I was advised to go the dentist and have any work done before starting the treatment - so somewhere inbetween 35 doses of radiotherapy I now need an overhaul from the dentist!!
Sadly my teeth have never been very strong and those of you who know me - know how much I love the dentist!!! NOT !!!!
He also referred me to cardiac investigations for another echo to check the herceptin isn't having any negative effects on my heart!
So this rollercoaster continues - the twists and turns unpredictable as ever!!
Overall I manage to remain positive but there are days when you would just love to wake up and look in the mirror and not see a bald person looking back at you.
I know that after this chemo in a few months hopefully my hair will have returned ! I also know that no hair is a small price to pay for no cancer and yet some days it would be nice not to have to rationalise that way!
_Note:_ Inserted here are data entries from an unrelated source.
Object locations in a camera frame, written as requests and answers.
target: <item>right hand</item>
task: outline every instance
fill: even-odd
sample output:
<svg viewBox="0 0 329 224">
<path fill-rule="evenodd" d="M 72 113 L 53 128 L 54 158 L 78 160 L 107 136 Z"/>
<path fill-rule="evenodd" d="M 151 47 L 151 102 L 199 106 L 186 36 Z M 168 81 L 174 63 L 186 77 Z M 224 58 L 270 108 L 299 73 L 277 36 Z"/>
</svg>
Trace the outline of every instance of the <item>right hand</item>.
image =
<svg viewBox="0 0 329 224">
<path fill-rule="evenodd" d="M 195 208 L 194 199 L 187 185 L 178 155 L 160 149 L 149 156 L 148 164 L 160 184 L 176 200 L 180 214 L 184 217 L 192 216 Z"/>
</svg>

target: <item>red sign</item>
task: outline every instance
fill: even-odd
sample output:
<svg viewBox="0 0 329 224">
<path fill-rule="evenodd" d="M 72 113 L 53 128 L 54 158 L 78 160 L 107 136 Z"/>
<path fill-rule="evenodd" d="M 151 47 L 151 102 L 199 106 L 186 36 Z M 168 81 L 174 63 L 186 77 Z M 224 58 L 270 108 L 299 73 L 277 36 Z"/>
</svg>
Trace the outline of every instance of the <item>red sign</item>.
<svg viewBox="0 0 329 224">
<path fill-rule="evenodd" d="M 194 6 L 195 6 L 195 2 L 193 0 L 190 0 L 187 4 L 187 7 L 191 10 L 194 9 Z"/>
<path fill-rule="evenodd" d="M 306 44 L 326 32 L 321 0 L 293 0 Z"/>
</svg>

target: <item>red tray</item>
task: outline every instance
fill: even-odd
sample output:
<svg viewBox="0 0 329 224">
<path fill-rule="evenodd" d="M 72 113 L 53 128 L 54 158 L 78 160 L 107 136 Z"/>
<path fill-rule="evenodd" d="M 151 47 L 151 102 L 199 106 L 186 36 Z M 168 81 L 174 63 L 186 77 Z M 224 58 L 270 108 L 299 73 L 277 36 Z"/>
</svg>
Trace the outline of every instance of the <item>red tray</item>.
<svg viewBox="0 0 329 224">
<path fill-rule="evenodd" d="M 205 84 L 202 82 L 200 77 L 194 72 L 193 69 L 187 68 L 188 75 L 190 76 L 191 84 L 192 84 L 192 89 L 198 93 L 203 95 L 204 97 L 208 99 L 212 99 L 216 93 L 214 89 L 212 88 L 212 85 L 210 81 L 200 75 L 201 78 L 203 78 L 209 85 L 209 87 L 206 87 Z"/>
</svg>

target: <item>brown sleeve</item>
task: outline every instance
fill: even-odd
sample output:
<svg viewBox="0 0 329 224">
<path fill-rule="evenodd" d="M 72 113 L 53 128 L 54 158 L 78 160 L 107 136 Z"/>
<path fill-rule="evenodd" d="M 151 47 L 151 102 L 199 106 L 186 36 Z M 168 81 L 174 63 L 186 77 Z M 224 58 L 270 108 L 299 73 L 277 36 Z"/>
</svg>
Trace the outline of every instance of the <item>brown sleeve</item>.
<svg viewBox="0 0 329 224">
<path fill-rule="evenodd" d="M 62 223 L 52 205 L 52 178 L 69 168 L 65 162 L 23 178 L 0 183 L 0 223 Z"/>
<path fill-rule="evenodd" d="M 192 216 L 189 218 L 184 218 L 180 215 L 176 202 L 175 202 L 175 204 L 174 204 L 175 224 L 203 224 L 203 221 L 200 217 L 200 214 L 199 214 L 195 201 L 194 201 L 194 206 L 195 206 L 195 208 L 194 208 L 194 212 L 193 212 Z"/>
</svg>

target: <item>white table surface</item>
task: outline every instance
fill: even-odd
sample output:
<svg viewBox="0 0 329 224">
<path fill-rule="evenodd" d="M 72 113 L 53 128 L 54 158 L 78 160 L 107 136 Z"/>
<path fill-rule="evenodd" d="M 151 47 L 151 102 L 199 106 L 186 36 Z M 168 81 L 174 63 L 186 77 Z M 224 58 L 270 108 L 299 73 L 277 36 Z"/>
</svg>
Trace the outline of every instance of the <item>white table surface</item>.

It is such a treat having my mum here - I am so glad she was able to come - there is still a road ahead. I am thankful that I have the pathology I have don't get me wrong - I know there are many women fighting a greater battle than I am !!
Well quite a few hours have passed since I started this blog - I have just returned from a lovely bite to eat with my husband. actually prior to that we had an appointment to discuss the radiation side of things. b and I sat before the appointment talking about how unreal this all was. Funny thing is that having chemo has become such a normal part of our lives that as bizarre as it sounds you can almost put aside why you are having it as your energy is focussed on just getting through it.
Today has brought back the reality of what we are dealing with.
We had a good chat re radiation treatment - and it looks like it is all systems go. I heard how I will most likely burn and blister - have to have permanent tatoos to mark the radiation field, how my lung tissue will be affected and so on. I do however have faith in the radiooncologist that we saw and am entrusting my radiotherapy to him now. It will all start at the beginning of September - just need a few weeks to get over the chemo and we are onto the next chapter!!
I felt quite teary on leaving the radio oncologist - no particular reason - just another part of this journey.
B had to return to work but it wouldn't be long until he was finishing so we opted to meet up for a cuppa when he was finished.
I headed to the local shopping mall to lift my spirits with some retail therapy while I waited.
The girls were at home with my mum - so I called to let them know of our plans and my lovely mum said don't rush back why dont you have a bite to eat as well!
I can't remember the last time b and I had a date by ourselves so this was a treat.
We went to the local surf club and had dinner and a glass of bubbly - I was still feeling shattered so we didnt stay long and it was a very early meal but nevertheless was a great way to end what had been a pretty wearing day!! We watched the sun go down over the sea and it was wonderful.
So now I am in my bed ready to conk out - I have my tablets next to the bed to remind me to take them tomorrow. My pre chemo regime begins !! Off to have bloods taken tomorrow and I will be set for Thursday!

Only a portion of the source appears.